In ribbon cable, 12 coated fibers are bonded together to form a ribbon (see "Composite cable promises benefits, raises questions," November 1994, page 6). Several ribbons can be packed into the same cable: More than 100 fibers can be put into a 0.5-inch square space with ribbon cables. Ribbon cable can be mass fusion-spliced or mass-terminated into array connectors.
"We have used ribbon successfully in a large-scale distribution," says Frey, "where we installed 3000 miles." However, Kasiewicz says "The termination procedures are difficult and very precise. Our runs are short or we build connector-intensive networks, so it`s easier to terminate the tight-buffered cable."
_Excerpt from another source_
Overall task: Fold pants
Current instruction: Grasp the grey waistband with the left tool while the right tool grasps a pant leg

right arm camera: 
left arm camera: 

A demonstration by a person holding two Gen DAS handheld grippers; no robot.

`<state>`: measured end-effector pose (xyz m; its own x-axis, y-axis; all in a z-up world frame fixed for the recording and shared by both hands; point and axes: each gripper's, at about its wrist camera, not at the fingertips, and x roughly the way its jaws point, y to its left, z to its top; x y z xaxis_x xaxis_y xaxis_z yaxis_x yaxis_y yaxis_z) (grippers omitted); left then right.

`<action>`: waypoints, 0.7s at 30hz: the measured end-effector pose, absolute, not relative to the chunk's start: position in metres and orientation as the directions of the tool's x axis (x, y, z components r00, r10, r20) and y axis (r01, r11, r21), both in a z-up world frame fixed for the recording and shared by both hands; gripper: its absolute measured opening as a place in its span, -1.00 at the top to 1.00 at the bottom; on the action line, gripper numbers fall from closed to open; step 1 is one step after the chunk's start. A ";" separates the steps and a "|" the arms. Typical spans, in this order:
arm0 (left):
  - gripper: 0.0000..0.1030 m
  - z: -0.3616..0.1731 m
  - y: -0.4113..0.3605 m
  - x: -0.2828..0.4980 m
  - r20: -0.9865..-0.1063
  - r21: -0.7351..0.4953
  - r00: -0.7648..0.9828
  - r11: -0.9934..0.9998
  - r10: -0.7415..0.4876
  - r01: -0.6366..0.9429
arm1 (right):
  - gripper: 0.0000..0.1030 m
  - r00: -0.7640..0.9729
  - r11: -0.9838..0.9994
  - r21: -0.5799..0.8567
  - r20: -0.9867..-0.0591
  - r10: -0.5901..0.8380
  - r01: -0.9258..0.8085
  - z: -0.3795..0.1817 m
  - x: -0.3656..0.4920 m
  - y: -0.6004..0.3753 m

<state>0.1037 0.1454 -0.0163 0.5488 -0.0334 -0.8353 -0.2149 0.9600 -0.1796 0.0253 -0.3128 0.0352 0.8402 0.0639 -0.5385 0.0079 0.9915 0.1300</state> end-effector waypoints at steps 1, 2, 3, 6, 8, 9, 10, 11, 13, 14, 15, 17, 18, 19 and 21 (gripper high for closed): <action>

For installers and designers, cable cost is an issue, as is availability. When customers decide they want to do the installation now, Kasiewicz explains, "It is critical to get cable quickly with the performance and specifications we`re looking for."
Both Frey and Kasiewicz said that strippability of the fiber sheathing is a very important factor. "It makes a difference as to who manufactures the coating," says Frey. "Some cables are easy to strip and some are not."
After the fiber goes through the extrusion process, if the plastic is very hot and the cooling water is very cold, what is known as "shrink-back" occurs. The sheathing shrinks back very hard, which makes it difficult to strip off the fiber. It can also induce microbend losses.
"What we demand from our cable supplier is detailed test documentation," says Kasiewicz, "not only power losses but also time domain reflectometry traces on the fibers." He recommends that, "You go to your cable manufacturer, take a look at the plant and see how the cable is made. It will give you a greater understanding of the issues."
Plenum- and riser-rated tight-buffered cables are available from Siecor for 2- to 144-fiber horizontal cabling applications.